By classifying customers as “a threat to national security”
Agencies responsible for national security now routinely refer to gun owners as “Militia Violent Extremists” or “Domestic Violent Extremists.” It is no stretch of the imagination that bureaucrats might recommend de-banking the entire firearm industry based solely on this abhorrent determination that firearm industry customers “pose a threat to national security.” Recent history suggests this is clearly the Democrats and the anti-gun lobby’s goal, such as when:
- Members of the House Oversight and Government Reform Committee accused gun manufacturer Daniel Defense of marketing its products to the “white supremacist” movement based solely on a misunderstanding of an ancient pagan tattoo.
- Manufacturer Palmetto State Armory was accused of marketing its products to the “FBI-identified, far-right, domestic terrorist threat ‘Boogaloo Boys’” based on a floral camo pattern painted onto one of its rifles.
- Several cities—in coordination with the anti-gun lobby—have sued gun parts manufacturers like Polymer80 and JSD Supply for facilitating gang and gun violence by selling its products despite their compliance with state and federal law.
As anti-American bureaucrats have begun labeling patriotic imagery as symbols of violent extremism, this arbitrary set of rules could now punish gun manufacturers for using the Betsy Ross, Gadsden Flag, and more when marketing firearms to customers.
By classifying customers as “a transnational criminal organization [or] drug trafficking organization”
During Operation Fast and Furious the federal government allowed a “transnational criminal organization, drug trafficking organization, or money laundering organization”—namely agents of Mexican cartels—to purchase firearms at gun stores.
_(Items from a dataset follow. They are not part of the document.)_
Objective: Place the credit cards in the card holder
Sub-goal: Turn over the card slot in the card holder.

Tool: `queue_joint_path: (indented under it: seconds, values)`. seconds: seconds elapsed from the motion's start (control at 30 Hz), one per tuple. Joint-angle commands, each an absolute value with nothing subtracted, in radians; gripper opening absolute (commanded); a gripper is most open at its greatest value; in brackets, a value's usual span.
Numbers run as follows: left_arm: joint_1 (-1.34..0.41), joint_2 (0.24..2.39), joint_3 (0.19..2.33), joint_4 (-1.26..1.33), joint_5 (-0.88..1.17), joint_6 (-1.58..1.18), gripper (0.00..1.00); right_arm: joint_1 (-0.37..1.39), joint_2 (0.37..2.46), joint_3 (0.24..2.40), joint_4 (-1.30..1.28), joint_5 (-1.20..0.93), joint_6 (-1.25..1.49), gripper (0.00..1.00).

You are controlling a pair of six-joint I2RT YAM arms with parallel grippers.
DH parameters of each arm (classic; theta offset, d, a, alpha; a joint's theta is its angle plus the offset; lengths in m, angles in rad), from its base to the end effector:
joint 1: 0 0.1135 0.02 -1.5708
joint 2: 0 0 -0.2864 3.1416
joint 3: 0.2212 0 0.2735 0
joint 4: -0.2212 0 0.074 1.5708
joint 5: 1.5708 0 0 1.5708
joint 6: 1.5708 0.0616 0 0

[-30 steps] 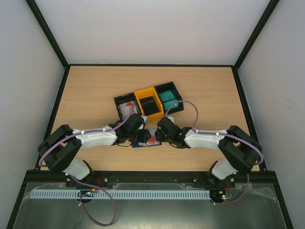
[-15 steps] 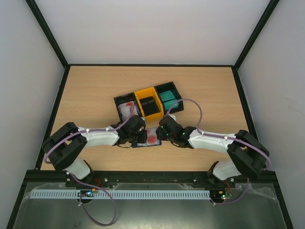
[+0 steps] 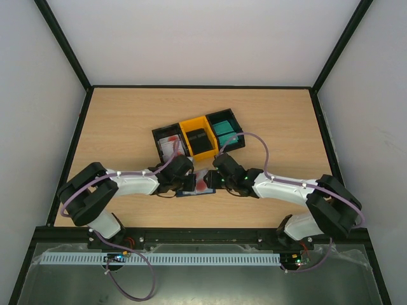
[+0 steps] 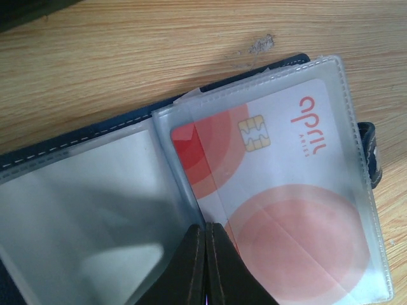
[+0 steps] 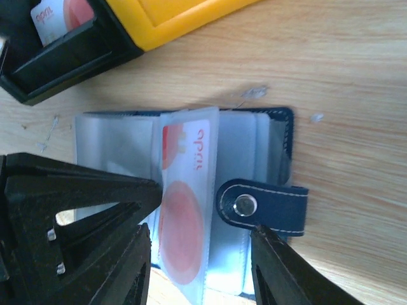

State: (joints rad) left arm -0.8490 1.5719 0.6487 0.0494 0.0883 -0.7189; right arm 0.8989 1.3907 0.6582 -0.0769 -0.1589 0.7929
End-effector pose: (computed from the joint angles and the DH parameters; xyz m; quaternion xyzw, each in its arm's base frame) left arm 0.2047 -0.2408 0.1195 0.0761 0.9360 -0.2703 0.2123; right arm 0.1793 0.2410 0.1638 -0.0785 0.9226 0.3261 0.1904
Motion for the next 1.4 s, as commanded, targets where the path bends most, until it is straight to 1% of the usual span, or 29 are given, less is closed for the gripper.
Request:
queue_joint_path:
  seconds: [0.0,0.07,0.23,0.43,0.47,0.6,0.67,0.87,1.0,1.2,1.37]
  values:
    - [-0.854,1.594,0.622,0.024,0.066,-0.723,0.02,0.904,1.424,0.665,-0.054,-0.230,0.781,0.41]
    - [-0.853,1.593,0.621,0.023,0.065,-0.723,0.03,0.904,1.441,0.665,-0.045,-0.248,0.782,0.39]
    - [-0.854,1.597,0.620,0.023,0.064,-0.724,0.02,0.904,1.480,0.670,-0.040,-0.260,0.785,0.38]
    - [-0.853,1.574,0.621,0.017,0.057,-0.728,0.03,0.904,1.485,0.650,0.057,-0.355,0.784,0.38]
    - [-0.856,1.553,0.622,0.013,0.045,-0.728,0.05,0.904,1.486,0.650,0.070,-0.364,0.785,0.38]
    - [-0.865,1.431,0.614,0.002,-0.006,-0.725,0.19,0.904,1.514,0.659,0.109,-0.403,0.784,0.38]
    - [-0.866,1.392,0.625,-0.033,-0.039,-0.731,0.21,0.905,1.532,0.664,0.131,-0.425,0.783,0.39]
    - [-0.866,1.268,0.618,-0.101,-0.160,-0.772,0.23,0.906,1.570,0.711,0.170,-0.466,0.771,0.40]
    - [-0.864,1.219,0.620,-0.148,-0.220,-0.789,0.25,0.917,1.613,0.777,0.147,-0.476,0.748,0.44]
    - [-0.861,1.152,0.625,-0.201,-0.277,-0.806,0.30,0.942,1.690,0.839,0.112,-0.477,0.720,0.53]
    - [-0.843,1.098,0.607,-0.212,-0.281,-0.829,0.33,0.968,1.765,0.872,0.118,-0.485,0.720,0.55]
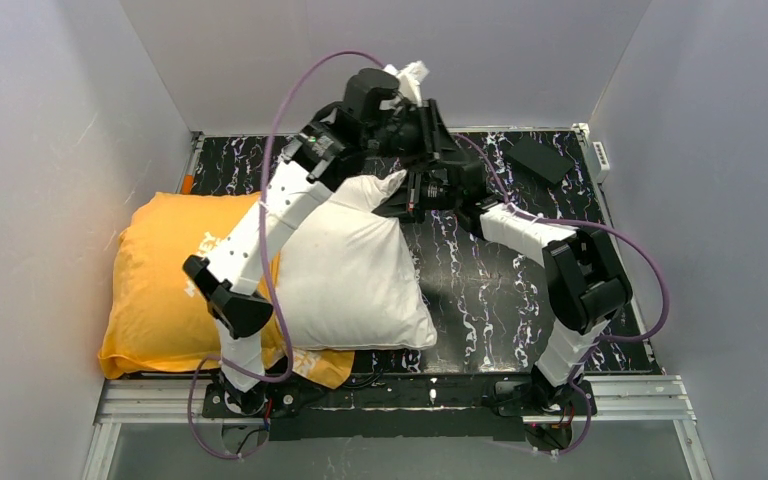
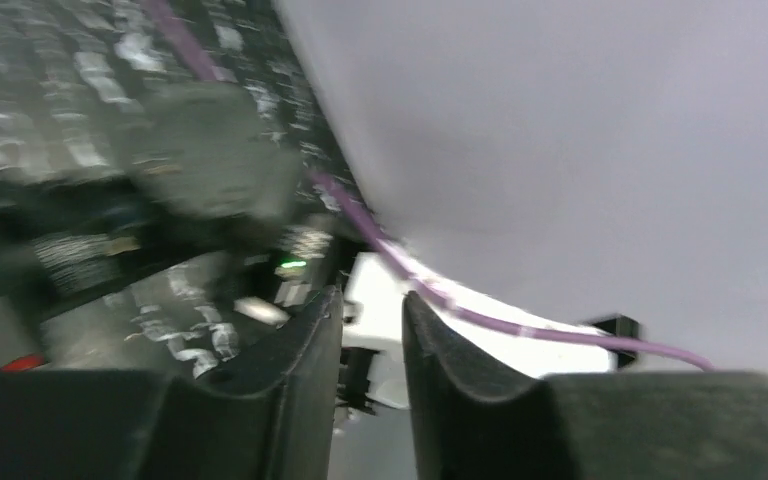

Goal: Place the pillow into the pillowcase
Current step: Stuff the pillow into the pillowcase.

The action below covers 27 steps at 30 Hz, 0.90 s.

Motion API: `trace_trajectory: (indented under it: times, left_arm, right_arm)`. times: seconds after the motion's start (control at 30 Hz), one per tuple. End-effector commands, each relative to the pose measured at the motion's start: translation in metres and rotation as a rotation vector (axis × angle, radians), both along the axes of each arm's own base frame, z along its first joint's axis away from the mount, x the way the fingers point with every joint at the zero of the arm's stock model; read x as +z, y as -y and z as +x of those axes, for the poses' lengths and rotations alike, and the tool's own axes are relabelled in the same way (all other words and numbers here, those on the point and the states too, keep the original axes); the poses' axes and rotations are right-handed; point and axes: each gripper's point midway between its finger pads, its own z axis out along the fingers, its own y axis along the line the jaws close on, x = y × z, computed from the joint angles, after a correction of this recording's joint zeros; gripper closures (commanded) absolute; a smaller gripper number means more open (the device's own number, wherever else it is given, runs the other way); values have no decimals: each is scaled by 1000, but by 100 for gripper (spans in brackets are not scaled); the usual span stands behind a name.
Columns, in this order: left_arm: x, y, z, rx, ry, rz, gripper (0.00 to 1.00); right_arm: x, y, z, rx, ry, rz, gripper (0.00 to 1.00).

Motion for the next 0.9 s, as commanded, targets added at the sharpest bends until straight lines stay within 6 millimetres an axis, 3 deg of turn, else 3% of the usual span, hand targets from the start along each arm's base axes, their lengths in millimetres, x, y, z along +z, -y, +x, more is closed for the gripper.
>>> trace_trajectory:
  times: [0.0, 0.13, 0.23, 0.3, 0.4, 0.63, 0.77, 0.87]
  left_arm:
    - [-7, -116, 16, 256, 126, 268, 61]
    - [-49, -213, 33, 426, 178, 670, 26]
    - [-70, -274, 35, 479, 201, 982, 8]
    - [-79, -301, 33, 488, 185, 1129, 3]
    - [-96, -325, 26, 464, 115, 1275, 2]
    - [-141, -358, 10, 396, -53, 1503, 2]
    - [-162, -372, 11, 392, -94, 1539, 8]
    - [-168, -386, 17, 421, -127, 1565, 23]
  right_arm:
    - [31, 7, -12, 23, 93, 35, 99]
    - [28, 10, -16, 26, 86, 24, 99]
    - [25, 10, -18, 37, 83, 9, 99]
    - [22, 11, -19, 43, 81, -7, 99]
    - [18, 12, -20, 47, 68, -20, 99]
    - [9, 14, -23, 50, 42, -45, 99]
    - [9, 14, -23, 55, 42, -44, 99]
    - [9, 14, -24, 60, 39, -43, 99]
In response, Congress passed language preventing federal agents from letting cartels obtain firearms “unless law enforcement personnel of the United States continuously monitor or control the firearm at all times.” Therefore, ATF could “monitor” silently as a Mexican Drug Cartel purchased firearms from an unsuspecting gun store only for banking bureaucrats to use that purchase to recommend de-banking that gun store for its unknowing and unwilling participance.
By classifying firearm industry customers as “engaged in… criminal activity”
Criminals routinely straw purchase firearms and lie to gun dealers in violation of federal law. Some surveys estimate that perhaps as many as 30,000 straw purchases are attempted at gun stores each year.[iii] Further, 10.1% of prisoners report obtaining their firearms from “a retail source.”[iv] Under the SAFER Banking Act, bureaucrats would be encouraged to recommend de-banking gun stores for the actions of these criminals.